O mais importante artista potiguar do gênero Naïf, autor de uma obra singular e plural, conversa Iaperi Soares de Araújo com o Fundador de Navegos com argúcia e generosidade, revelando minúcias do nosso cenário artístico e cultural.

*Franklin Jorge

Como analisa a indiferença das gestões culturais, indistintamente, pela preservação e difusão de documentos?

É muito difícil analisar a questão da preservação de documentos num país e num Estado parecem não valorizar a nossa história.  Depois de participar ativamente como dirigente de instituições culturais: Superintendente do TAM 1982-1995, Secretário Municipal de Cultura (1989-1990); Presidente da Fundação José Augusto (1991-1995) e Diretor da mesma Fundação (2016-2018), por quase 14 anos, entendo que os gestores desses órgãos são designados para ocupar um cargo que consta na administração pública. Os recursos são mínimos e os que conseguem fazer alguma coisa conseguem recursos apenas por amizade pessoal com o dirigente político (prefeito, Governador).

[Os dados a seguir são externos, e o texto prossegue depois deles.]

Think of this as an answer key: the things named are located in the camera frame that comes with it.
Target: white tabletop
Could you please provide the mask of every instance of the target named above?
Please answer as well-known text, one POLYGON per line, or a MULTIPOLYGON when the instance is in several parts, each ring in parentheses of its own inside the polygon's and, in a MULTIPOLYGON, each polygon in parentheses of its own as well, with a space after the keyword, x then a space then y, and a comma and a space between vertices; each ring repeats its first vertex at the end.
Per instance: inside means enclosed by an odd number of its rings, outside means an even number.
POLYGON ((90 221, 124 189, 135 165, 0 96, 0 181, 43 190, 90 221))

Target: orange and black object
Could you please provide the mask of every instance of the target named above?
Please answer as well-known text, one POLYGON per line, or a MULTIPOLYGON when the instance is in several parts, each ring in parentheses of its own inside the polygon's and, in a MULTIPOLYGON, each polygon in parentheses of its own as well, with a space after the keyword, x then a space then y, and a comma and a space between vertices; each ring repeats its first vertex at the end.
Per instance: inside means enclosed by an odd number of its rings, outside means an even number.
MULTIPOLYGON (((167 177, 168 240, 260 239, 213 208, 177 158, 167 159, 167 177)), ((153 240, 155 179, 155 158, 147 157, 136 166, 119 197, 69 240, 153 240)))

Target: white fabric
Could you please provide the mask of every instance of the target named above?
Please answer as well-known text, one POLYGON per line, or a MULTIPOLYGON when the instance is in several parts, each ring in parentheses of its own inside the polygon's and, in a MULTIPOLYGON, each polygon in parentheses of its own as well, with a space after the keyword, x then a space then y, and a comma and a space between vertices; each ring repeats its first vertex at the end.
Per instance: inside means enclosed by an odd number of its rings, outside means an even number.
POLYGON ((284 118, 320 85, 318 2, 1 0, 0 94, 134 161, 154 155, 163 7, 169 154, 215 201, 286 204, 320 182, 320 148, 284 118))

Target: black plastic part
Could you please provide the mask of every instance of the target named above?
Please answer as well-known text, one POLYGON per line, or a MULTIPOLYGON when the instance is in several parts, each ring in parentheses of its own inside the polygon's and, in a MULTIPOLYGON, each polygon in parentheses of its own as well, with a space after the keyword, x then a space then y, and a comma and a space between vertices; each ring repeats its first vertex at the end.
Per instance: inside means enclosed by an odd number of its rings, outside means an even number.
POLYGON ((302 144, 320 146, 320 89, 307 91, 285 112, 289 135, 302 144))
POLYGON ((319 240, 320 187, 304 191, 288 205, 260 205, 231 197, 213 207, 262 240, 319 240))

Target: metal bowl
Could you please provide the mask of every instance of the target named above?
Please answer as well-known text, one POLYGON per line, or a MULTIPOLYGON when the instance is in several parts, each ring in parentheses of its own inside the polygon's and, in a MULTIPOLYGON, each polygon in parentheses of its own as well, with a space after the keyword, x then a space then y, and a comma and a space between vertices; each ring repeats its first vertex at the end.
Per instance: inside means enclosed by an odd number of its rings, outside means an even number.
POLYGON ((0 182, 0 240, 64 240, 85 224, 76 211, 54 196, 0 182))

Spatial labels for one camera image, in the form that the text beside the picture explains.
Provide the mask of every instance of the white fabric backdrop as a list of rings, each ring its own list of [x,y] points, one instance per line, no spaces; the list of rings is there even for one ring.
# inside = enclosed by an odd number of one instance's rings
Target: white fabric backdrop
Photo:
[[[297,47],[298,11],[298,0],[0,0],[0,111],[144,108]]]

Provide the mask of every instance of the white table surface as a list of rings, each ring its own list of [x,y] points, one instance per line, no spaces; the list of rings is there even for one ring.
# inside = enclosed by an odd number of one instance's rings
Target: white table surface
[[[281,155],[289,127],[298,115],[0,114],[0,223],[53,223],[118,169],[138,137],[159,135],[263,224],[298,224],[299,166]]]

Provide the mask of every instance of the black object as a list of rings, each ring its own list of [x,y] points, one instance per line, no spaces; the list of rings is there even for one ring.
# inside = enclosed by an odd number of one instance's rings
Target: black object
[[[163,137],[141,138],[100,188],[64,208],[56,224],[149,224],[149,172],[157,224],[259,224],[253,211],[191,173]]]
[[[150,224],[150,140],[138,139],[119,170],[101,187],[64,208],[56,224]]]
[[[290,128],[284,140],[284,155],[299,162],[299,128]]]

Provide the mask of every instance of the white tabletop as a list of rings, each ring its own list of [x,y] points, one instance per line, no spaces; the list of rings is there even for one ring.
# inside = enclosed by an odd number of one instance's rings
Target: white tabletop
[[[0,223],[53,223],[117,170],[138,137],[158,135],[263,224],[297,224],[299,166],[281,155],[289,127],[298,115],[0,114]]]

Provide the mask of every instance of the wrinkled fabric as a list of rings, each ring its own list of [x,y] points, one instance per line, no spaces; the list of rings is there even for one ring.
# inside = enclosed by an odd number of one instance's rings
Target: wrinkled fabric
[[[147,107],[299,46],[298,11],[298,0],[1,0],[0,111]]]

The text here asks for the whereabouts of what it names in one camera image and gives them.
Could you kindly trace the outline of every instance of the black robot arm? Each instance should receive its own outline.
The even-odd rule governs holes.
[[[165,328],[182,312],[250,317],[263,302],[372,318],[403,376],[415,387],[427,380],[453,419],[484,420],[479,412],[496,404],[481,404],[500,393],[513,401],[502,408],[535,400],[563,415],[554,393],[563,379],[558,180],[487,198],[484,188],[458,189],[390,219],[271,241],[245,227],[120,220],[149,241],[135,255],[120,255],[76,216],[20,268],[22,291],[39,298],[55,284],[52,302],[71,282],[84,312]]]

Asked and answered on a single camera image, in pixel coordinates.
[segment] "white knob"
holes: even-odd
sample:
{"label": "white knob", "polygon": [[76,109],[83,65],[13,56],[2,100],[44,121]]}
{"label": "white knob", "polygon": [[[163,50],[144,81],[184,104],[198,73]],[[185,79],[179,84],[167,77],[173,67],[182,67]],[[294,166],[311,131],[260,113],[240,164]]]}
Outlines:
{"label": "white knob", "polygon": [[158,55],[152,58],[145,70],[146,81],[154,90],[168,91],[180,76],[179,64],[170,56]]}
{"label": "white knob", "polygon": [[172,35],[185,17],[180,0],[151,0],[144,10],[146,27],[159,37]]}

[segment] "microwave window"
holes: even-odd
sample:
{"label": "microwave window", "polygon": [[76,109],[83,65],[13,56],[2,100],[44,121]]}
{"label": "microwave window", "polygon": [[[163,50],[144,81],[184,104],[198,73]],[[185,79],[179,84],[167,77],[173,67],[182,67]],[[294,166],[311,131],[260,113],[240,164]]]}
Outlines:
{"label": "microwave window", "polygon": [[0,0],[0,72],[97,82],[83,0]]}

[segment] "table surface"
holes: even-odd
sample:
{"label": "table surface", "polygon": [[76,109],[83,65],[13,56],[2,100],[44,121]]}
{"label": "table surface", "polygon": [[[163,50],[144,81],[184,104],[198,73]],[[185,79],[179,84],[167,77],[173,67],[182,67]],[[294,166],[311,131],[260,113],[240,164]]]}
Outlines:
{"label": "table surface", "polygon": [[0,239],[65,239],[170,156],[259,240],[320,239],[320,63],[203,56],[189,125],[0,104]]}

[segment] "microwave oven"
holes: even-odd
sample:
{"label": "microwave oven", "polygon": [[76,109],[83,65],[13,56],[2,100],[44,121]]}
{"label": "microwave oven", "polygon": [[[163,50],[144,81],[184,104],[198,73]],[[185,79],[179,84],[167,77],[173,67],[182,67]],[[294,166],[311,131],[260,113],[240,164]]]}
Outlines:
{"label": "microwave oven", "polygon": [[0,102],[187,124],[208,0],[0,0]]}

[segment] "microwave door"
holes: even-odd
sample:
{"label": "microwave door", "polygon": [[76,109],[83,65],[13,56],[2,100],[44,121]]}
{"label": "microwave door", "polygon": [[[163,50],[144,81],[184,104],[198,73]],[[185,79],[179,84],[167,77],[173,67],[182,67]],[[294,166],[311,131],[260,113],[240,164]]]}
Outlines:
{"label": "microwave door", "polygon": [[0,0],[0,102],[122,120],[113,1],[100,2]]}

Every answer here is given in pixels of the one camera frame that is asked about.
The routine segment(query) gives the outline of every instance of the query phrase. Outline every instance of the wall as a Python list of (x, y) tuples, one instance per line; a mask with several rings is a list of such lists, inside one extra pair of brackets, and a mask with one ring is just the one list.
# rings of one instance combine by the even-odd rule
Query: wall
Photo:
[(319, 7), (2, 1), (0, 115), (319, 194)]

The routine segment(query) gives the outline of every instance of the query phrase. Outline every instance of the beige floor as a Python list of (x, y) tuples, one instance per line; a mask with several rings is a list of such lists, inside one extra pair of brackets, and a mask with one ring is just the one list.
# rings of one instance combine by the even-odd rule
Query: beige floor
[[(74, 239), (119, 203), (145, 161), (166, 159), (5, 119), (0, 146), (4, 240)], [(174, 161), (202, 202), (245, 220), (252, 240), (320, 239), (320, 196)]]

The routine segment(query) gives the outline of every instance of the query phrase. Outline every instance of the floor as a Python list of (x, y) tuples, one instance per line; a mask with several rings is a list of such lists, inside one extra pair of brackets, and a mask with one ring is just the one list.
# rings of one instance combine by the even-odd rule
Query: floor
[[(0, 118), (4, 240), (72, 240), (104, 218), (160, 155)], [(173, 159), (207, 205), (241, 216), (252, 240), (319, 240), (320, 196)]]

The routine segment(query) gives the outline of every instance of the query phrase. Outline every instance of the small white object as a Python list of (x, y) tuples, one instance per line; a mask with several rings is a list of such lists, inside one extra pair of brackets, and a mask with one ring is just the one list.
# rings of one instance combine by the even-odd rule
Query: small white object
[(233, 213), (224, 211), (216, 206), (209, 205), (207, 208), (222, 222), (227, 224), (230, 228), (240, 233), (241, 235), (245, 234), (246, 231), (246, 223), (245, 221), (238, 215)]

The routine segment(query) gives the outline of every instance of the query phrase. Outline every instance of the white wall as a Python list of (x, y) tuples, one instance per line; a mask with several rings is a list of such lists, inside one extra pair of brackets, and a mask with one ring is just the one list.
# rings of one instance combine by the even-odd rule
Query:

O Estado tem um Arquivo Público, abrigado em prédios alugados sem condições, e que temporariamente são desalojados por falta de pagamento de aluguel, trasladando uma carga de documentos de um lado para outro com perdas inestimáveis para nossa memória. A Fundação José Augusto tem um CEDOC, cujo cargo comissionado nem sempre tem preparo técnico para o cargo.  Em algumas administrações, por interesse pessoal, faz-se convenio com algumas instituições como FIERN, Fecomercio ou UFRN e são contratados estagiários para preservar os documentos e cataloga-los.  Obras de Newton Navarro foram catalogadas e preservadas.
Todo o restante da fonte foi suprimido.